I hear a car door slam, and someone who looks a lot like Maple Syrup Man (coiffed strawberry-blonde hair, expensive leather shoes, yogi-worthy posture) saunters across the parking lot. He calls out my name, beams a radiant smile, and we hug—no hesitation, no squeamishness about germs. Then he asks brightly, “What are you up to these days?”
Back in the coffee shop, Maple Syrup Man’s eyebrows were arched high with anticipation — or was it boredom? His formerly enthusiastic face had morphed into something oddly slack since he stopped talking about himself a moment ago.

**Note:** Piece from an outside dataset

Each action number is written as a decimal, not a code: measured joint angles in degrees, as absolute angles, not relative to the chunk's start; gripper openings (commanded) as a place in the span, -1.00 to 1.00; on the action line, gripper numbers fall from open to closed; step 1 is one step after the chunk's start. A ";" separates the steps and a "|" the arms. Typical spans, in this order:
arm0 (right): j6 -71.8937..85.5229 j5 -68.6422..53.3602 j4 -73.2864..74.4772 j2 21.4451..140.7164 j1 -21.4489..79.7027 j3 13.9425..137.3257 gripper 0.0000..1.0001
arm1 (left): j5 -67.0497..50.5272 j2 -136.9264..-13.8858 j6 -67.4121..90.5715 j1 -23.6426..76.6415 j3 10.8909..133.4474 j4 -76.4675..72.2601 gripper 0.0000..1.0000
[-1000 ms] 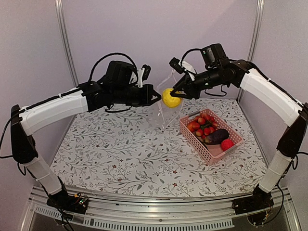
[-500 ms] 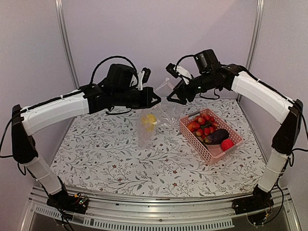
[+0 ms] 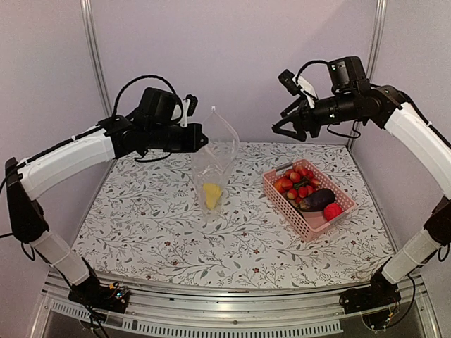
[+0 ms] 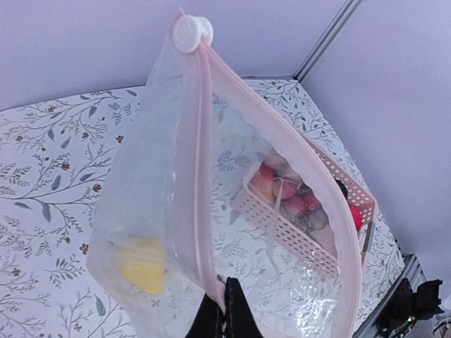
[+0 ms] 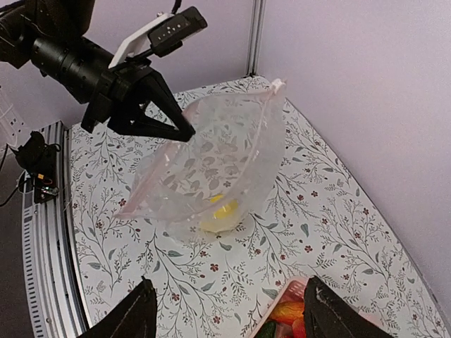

“I, um, write,” I said, nervously rubbing my hands together. “Short stories. Dark fantasy, mostly. And I’m a freelance editor. I also organize a zine festival.”
I braced myself for a series of exuberant follow-up questions: What’s a zine? What kind of editing? What’s dark fantasy?
But as I watched his eyes slowly glaze, I remembered something that, in the service of nostalgia, I’d allowed myself to forget:
Creative people are energetic and passionate, but they’re also vain, self-obsessed, and easily bored by other people, which makes them atrocious listeners, even when you’re telling them exactly what they want to hear.
I felt a dreary shadow pass between Maple Syrup Man and myself. The wooden oral surgery bench, while visually fetching, was making my butt go numb. I wondered whether I should take this opportunity to end our tragically one-sided conversation — or if, perhaps, I should steamroll over him with a monologue of my own?
But there was no time to decide. He was already sucking a fresh breath through his nostrils. He forgot to tell me he’s working on a novel inspired by his recent trip to Budapest. I should really think about visiting sometime, he told me. It’s absolutely gorgeous this time of year.